This exercise calls for retyping every line below exactly, with the images omitted.
· · · · · · ·
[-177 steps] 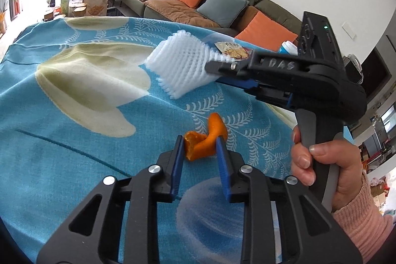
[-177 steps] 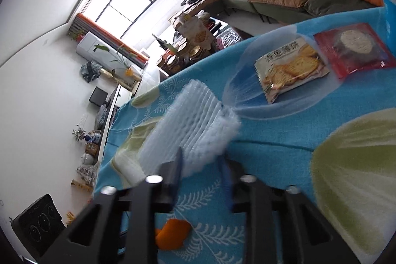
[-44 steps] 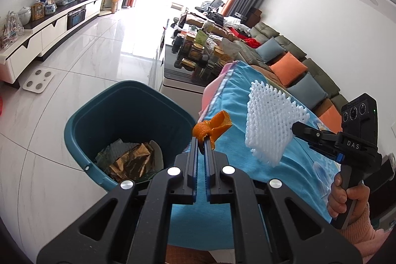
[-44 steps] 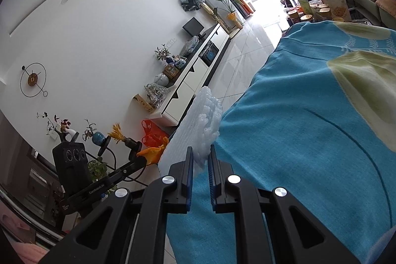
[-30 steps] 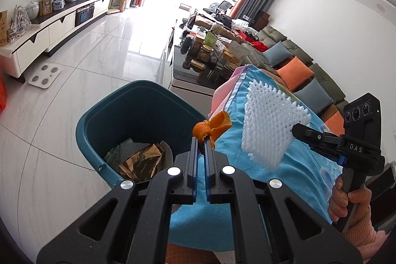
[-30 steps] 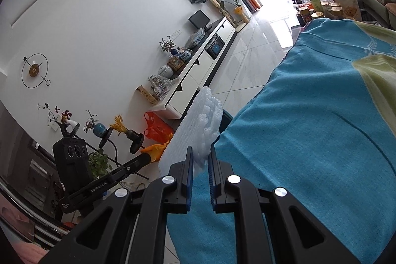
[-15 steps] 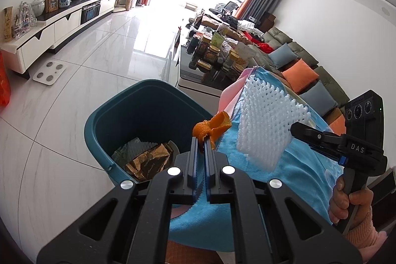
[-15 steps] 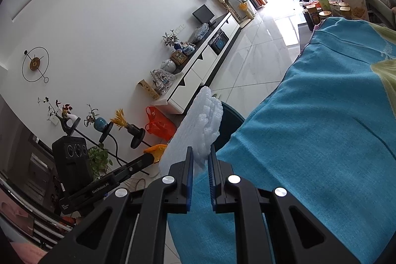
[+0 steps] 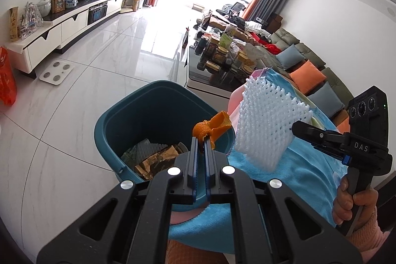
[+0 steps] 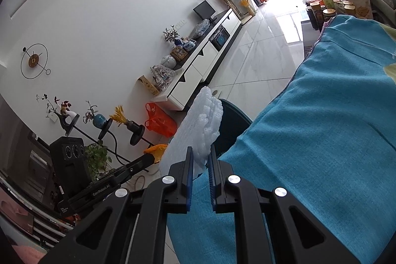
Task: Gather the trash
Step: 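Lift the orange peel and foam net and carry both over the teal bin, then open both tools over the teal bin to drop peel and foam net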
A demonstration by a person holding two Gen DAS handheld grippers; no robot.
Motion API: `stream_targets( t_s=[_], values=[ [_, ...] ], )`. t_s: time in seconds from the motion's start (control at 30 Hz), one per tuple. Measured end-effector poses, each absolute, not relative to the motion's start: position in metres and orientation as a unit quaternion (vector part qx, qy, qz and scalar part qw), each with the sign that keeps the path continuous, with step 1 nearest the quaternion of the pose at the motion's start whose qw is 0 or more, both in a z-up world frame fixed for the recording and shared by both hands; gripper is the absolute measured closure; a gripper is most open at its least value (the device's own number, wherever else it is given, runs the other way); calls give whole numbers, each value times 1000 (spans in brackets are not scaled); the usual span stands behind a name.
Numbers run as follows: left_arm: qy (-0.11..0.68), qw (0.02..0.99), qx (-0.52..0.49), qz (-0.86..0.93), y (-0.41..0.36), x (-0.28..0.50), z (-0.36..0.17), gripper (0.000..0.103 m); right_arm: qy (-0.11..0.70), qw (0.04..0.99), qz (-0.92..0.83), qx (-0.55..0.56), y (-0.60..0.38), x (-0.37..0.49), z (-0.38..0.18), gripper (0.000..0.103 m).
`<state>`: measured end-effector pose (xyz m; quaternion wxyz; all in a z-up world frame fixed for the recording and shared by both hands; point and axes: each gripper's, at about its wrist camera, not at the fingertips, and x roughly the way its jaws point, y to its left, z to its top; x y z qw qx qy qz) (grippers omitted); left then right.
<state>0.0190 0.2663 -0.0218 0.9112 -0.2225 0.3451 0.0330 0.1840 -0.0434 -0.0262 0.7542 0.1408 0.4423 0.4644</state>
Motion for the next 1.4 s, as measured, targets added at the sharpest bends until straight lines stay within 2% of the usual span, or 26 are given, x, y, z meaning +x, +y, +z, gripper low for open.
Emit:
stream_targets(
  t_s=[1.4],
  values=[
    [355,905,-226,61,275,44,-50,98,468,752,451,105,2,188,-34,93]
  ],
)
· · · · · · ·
SOLVED PROBLEM:
[-177 steps] 
[-177 steps] 
[-44 steps] 
[-44 steps] 
[-30 steps] 
[-30 steps] 
[-15 steps] 
[-15 steps] 
[+0 steps] 
[+0 steps] 
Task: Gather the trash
Step: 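Lift the orange peel and foam net and carry both over the teal bin, then open both tools over the teal bin to drop peel and foam net
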A demonstration by a person holding two Gen DAS handheld grippers; no robot.
Motion API: `stream_targets( t_s=[_], values=[ [_, ...] ], )`. t_s: time in seconds from the motion's start (control at 30 Hz), one per tuple. Measured end-effector poses, each absolute, not relative to the motion's start: position in metres and orientation as a unit quaternion (vector part qx, qy, qz and scalar part qw), each with the sign that keeps the path continuous, with step 1 nearest the quaternion of the pose at the motion's start whose qw is 0 or more, both in a z-up world frame fixed for the recording and shared by both hands; gripper is the absolute measured closure; a gripper is most open at its least value (the device's own number, wherever else it is given, runs the other way); calls give whole numbers, each value times 1000 (spans in brackets are not scaled); the usual span stands behind a name.
Numbers run as follows: left_arm: qy (-0.11..0.68), qw (0.02..0.99), qx (-0.52..0.49), qz (-0.86..0.93), y (-0.41..0.36), x (-0.28..0.50), z (-0.36..0.17), gripper (0.000..0.103 m); right_arm: qy (-0.11..0.70), qw (0.04..0.99), qz (-0.92..0.83), qx (-0.55..0.56), y (-0.60..0.38), x (-0.37..0.49), z (-0.38..0.18), gripper (0.000..0.103 m).
`<state>`: measured end-effector pose (xyz m; quaternion wxyz; all in a z-up world frame fixed for the recording and shared by both hands; point and axes: each gripper's, at about its wrist camera, not at the fingertips, and x roughly the way its jaws point, y to its left, z to its top; x y z qw qx qy qz) (grippers omitted); left then right.
<state>0.0190 0.2663 -0.0218 0.9112 -0.2225 0.3451 0.0330 0.1840 -0.0434 -0.0262 0.7542 0.1408 0.4423 0.4644</state>
Motion for the next 1.4 s, as measured, targets added at the sharpest bends until straight lines stay within 2% of the usual span, or 26 are given, x, y, z meaning +x, +y, +z, gripper low for open.
Emit:
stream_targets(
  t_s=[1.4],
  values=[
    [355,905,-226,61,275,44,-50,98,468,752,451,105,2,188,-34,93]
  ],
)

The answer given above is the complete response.